Over all lines in the data below, count those holding "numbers" and give only the result.

=== Dataset content ===

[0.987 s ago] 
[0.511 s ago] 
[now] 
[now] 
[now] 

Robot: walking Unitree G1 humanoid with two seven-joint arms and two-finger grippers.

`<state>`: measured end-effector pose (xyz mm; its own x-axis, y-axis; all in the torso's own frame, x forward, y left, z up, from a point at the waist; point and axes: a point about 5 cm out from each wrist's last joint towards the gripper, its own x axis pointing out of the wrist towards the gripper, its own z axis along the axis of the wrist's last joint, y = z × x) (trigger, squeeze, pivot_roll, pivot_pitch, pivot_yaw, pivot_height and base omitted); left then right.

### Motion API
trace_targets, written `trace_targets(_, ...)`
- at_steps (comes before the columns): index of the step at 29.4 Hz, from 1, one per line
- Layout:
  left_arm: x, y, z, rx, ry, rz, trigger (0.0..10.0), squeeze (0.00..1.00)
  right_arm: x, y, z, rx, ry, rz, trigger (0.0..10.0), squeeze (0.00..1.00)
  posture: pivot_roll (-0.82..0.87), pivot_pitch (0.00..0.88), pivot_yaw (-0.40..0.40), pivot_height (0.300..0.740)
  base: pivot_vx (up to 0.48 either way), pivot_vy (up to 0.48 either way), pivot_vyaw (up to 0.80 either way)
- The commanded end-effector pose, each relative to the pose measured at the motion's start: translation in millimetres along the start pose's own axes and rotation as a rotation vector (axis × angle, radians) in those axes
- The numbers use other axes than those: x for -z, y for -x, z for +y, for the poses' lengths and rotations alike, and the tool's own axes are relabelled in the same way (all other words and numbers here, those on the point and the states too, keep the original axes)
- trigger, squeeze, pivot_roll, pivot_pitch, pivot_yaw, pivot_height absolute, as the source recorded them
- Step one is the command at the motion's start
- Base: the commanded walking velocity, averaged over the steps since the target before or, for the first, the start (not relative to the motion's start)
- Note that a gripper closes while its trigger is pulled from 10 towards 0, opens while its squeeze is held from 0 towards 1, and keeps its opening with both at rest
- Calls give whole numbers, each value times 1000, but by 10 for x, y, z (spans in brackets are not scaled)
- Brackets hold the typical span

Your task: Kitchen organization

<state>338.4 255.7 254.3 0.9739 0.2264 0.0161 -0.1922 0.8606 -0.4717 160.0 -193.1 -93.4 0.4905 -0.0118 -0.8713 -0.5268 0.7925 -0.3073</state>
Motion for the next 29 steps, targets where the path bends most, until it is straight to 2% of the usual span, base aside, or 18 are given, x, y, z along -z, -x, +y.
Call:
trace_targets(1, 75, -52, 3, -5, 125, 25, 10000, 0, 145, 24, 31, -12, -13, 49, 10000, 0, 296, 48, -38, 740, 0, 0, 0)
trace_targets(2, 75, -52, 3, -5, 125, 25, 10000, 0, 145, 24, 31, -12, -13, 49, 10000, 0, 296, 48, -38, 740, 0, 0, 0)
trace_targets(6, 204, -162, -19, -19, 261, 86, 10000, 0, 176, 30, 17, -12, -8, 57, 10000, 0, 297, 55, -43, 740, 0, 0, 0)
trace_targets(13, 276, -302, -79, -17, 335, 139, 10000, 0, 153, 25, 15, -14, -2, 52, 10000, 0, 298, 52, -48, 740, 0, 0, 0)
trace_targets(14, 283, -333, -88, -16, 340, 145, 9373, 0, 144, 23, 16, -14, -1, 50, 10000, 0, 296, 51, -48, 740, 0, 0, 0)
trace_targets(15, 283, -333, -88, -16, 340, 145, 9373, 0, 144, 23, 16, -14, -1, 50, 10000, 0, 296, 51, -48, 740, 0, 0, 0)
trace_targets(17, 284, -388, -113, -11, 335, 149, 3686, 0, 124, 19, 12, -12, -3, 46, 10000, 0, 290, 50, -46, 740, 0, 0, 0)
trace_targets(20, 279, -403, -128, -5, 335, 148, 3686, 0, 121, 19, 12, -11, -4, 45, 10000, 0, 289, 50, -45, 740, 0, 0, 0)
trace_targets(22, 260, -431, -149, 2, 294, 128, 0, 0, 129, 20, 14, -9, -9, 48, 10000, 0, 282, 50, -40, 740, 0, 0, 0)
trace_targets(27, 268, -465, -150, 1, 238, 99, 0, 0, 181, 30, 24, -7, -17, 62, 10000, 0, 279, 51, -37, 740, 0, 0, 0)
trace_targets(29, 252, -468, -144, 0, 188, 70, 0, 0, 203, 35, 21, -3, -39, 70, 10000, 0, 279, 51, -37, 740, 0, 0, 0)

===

> _Result of this task_
2